Straus, who appeared on the NIH panel with Katz and Zerhouni, said the agency is planning to create a liaison office to initiate and expand collaborations among government-funded researchers and private biotechnology companies and pharmaceutical manufacturers to speed up the development of drugs and treatments.

Katz said NIH would look to patient-advocate groups for more comments on its research agenda, and he cited the Cystic Fibrosis Foundation as an example of a group that worked closely with medical researchers to develop drugs and to increase the life expectancy of patients with the disease.

NIH also hopes to ease the regulatory burden on researchers, particularly regarding human subjects in clinical trials. One way would be a standard patient-consent form to replace the different ones that each university and medical center now require. Katz said it would take "an enormous amount of work" to get academic medical centers, which value their independence, to "buy in" to many of the NIH proposals.

Steven E. Hyman, Harvard's provost and a former director of the National Institute of Mental Health, said he would welcome some of the changes, but he warned that shared infrastructures and large collaborations can become unwieldly and expensive. And, he said, the proposals are being offered at a time when NIH's budget is growing very slowly.

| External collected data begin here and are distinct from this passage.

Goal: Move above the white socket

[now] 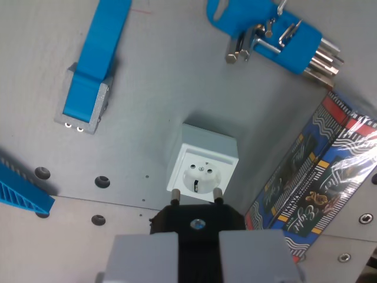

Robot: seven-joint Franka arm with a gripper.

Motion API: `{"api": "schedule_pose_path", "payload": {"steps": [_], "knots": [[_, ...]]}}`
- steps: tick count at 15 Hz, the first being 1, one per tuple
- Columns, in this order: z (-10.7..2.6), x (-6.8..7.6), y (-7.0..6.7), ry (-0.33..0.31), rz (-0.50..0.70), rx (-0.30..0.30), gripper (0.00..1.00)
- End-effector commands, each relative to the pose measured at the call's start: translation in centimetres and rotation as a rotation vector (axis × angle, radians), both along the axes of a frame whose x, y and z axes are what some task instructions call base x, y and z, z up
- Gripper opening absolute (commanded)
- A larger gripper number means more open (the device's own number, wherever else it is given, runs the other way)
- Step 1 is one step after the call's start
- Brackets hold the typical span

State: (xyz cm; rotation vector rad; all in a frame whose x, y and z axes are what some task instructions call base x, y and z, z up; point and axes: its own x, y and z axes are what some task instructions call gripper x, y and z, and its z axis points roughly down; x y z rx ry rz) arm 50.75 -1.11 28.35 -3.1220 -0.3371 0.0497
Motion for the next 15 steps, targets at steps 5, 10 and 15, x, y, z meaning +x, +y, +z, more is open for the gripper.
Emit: {"api": "schedule_pose_path", "payload": {"steps": [5, 10, 15], "knots": [[-2.8, -1.7, -0.5, -0.109, -0.114, 0.012, 0.00], [-4.9, -3.1, -0.9, -0.114, -0.166, 0.020, 0.00], [-7.0, -4.5, -1.2, -0.115, -0.211, 0.029, 0.00]]}}
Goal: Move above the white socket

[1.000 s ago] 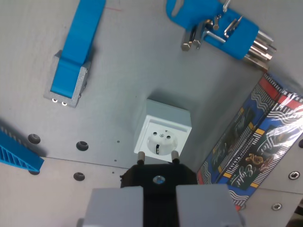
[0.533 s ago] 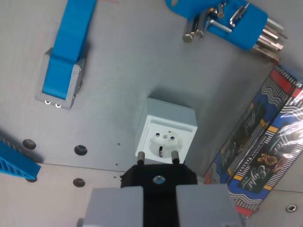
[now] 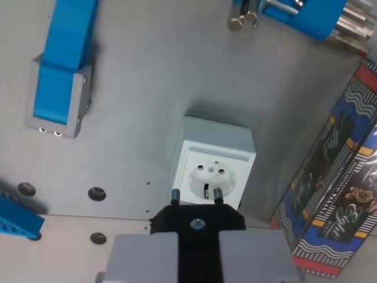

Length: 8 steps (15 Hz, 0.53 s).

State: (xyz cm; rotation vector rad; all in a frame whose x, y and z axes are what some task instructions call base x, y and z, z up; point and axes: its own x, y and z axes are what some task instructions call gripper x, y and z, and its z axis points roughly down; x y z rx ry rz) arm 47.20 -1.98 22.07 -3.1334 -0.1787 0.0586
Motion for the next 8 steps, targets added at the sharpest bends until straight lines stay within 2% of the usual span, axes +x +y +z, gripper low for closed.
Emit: {"api": "schedule_pose_path", "payload": {"steps": [1, 8], "knots": [[-1.1, -1.3, -0.4, -0.122, -0.119, 0.025, 0.00], [-4.4, -3.3, -0.9, -0.118, -0.176, 0.030, 0.00]]}}
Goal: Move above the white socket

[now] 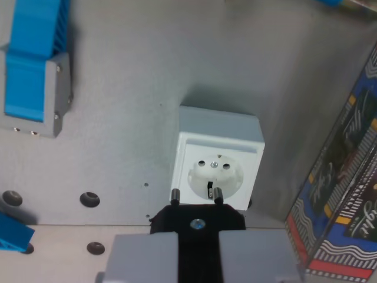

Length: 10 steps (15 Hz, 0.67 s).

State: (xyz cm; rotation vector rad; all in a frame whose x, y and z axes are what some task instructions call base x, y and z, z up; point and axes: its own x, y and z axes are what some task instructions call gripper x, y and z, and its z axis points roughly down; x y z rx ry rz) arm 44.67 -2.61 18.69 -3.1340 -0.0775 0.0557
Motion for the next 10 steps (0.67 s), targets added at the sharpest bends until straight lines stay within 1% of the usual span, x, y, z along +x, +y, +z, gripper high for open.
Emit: {"api": "schedule_pose_path", "payload": {"steps": [1, 7, 10], "knots": [[-1.5, -1.0, -0.4, -0.115, -0.120, 0.025, 0.00], [-4.3, -2.3, -0.9, -0.097, -0.152, 0.031, 0.00], [-5.4, -2.9, -1.1, -0.098, -0.167, 0.033, 0.00]]}}
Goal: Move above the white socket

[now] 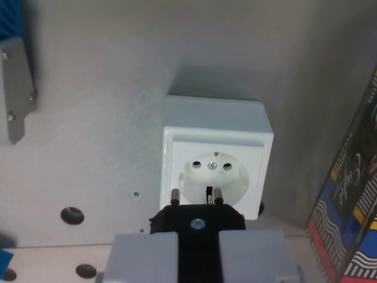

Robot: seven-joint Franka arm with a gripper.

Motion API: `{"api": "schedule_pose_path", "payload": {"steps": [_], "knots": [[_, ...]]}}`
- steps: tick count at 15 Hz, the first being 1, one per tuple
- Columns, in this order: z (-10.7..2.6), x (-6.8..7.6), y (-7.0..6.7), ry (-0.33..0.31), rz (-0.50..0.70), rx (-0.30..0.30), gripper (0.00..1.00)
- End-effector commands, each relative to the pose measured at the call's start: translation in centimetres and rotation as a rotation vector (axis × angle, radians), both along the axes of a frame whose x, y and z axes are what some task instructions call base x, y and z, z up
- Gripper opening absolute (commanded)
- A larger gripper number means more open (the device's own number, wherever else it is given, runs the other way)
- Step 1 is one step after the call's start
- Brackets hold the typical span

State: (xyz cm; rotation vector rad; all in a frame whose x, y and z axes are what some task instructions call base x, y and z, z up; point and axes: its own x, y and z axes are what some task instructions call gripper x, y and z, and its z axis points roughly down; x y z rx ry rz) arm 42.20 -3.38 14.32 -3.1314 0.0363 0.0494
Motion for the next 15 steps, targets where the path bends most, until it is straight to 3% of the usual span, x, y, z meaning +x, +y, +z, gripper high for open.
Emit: {"api": "schedule_pose_path", "payload": {"steps": [1, 15], "knots": [[-1.3, -0.7, -0.4, -0.095, -0.098, 0.026, 0.00], [-3.9, -2.5, -1.0, -0.096, -0.101, 0.029, 0.00]]}}
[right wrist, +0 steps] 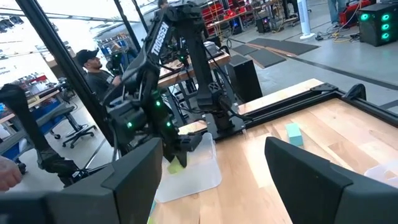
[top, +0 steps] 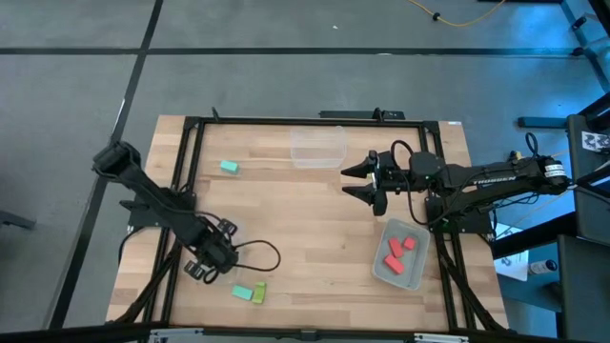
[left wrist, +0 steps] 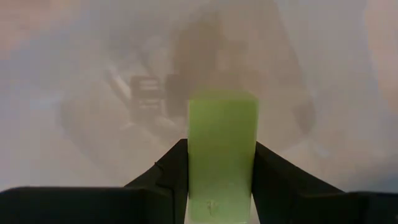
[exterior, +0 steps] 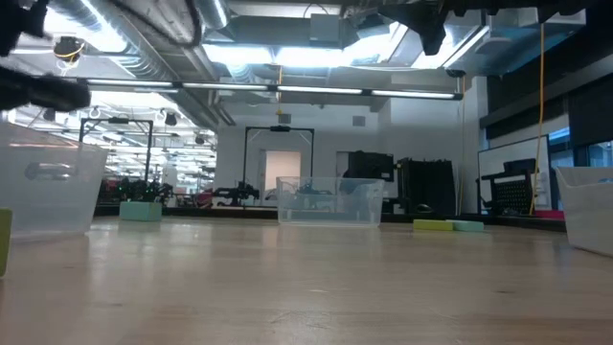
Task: Sort & place blocks by color
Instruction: Put the top left green block into the bottom transparent bin
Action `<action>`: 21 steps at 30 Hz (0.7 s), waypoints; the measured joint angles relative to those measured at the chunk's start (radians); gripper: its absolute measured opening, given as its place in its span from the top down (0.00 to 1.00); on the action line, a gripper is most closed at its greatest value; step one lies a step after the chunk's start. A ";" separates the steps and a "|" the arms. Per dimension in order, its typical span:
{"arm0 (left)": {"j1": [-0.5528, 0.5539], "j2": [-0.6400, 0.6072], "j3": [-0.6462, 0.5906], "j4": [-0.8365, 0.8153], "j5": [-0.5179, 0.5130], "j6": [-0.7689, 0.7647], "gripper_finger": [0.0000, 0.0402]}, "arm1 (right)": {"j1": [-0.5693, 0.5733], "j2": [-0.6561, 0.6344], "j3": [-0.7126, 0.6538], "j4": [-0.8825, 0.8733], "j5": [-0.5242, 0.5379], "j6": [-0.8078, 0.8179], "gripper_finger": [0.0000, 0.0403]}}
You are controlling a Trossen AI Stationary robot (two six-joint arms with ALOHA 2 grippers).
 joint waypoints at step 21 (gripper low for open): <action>-0.002 0.019 -0.053 0.136 0.024 0.066 0.62 | 0.000 0.000 0.000 -0.001 0.048 0.007 0.29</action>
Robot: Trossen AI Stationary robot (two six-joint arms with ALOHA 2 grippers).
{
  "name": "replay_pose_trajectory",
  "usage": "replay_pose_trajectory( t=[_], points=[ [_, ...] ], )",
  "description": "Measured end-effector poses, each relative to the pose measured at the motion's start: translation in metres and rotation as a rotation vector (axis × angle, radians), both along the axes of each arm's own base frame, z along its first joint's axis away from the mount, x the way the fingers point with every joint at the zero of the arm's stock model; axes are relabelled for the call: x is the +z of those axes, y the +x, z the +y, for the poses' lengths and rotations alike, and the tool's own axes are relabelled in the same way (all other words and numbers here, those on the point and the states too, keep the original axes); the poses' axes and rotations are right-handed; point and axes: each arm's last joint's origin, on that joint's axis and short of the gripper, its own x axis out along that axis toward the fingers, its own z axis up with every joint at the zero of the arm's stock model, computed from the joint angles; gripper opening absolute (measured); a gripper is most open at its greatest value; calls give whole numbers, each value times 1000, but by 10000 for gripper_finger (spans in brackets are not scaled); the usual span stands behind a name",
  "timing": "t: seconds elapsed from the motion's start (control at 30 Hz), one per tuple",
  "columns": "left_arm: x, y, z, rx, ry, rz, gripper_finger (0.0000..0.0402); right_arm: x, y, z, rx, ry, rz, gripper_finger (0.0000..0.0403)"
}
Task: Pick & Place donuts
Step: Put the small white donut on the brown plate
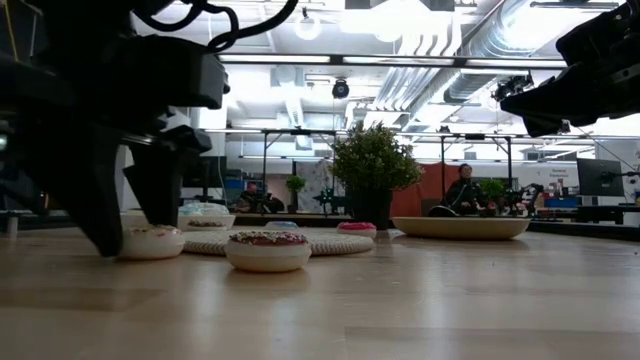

"You can get too much into a Manhattan Project frame of mind," Hyman said.

"The backbone of American science is the individual investigator, sending his best ideas in for review," he said. "Centralized, planned science carries big risks. It doesn't always work out, and the price tag is big."

Daniel Perry, executive director of the Alliance for Aging Research, a patient-advocacy group, praised Zerhouni for his goals, but said the political realities of the slowly-growing NIH budget, after several years of rapid growth, and the Bush administration's limitations on stem-cell research, put NIH "in a complete straightjacket in one of the most promising areas of medical research."